▶ **Goal of the exercise**
In the lines below, look for "metal". Copy each line where it appears.

Stored items:
####################
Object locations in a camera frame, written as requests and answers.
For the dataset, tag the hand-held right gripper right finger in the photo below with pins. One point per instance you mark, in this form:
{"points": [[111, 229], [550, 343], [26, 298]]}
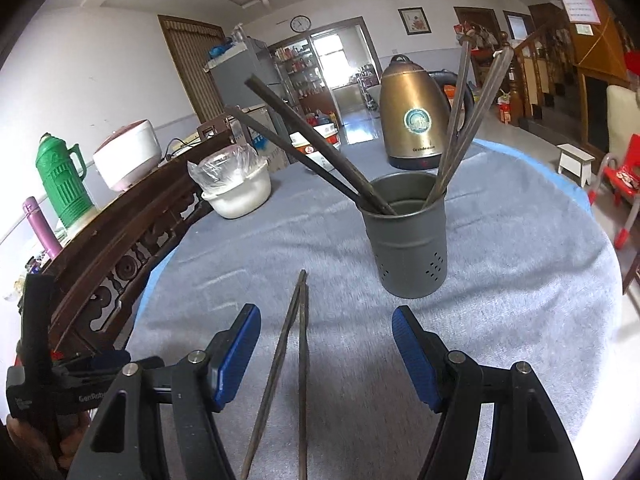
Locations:
{"points": [[412, 360]]}

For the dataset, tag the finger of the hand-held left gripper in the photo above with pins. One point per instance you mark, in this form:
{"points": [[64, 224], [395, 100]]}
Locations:
{"points": [[95, 362]]}

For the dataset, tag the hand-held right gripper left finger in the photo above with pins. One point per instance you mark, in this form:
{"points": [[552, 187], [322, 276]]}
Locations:
{"points": [[242, 355]]}

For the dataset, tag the dark metal chopstick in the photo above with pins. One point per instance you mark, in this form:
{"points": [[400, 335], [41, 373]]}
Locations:
{"points": [[303, 385], [456, 95], [285, 148], [474, 110], [483, 107], [320, 145], [272, 375]]}

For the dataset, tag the grey metal chopstick holder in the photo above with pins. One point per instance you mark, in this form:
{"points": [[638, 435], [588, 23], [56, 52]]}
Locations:
{"points": [[405, 250]]}

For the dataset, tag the person's left hand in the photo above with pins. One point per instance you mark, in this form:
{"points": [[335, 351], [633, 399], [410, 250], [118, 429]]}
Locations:
{"points": [[25, 442]]}

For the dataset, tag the carved dark wooden sideboard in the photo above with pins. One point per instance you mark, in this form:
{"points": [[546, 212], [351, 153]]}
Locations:
{"points": [[125, 255]]}

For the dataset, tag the purple bottle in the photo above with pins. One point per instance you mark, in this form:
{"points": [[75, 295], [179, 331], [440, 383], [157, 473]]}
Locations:
{"points": [[42, 232]]}

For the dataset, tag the white plastic basin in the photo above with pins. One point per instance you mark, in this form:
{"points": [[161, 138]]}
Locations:
{"points": [[235, 205]]}

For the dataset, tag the green thermos flask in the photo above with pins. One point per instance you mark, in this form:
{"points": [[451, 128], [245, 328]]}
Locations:
{"points": [[62, 185]]}

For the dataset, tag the clear plastic bag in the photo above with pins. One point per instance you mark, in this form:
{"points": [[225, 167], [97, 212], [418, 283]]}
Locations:
{"points": [[225, 165]]}

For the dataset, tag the white rice cooker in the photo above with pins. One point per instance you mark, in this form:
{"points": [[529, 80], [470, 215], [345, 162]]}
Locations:
{"points": [[127, 155]]}

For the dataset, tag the white bowl red band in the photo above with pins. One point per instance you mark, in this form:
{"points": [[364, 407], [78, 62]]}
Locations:
{"points": [[301, 142]]}

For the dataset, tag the brown wooden chair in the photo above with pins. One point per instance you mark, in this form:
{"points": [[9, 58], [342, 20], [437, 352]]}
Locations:
{"points": [[215, 127]]}

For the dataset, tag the small white stool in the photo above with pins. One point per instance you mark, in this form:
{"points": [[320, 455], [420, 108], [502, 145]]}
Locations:
{"points": [[575, 157]]}

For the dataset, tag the gold electric kettle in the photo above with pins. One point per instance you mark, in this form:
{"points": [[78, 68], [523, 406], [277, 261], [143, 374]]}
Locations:
{"points": [[415, 90]]}

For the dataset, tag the grey refrigerator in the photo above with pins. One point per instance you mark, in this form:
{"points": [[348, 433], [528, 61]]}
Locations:
{"points": [[235, 80]]}

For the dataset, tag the red plastic child chair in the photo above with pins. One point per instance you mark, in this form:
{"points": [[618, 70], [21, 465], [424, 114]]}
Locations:
{"points": [[617, 165]]}

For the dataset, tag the brown wooden door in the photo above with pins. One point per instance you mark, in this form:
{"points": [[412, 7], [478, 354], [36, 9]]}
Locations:
{"points": [[192, 60]]}

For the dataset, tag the wooden staircase railing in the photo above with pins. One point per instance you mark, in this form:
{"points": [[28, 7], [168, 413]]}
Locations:
{"points": [[525, 60]]}

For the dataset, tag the beige sofa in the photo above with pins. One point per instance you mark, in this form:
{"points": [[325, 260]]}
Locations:
{"points": [[622, 115]]}

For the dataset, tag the round wall clock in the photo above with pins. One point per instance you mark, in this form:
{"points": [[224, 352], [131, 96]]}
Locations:
{"points": [[300, 23]]}

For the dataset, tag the framed wall picture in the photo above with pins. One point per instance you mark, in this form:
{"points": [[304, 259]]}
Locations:
{"points": [[414, 21]]}
####################
▶ **Task output**
For the dataset, tag the dark metal chopstick in the photo above with pins. One point per instance you mark, in this form:
For the dataset, tag the grey metal chopstick holder in the photo above with pins. One point per instance you mark, in this form:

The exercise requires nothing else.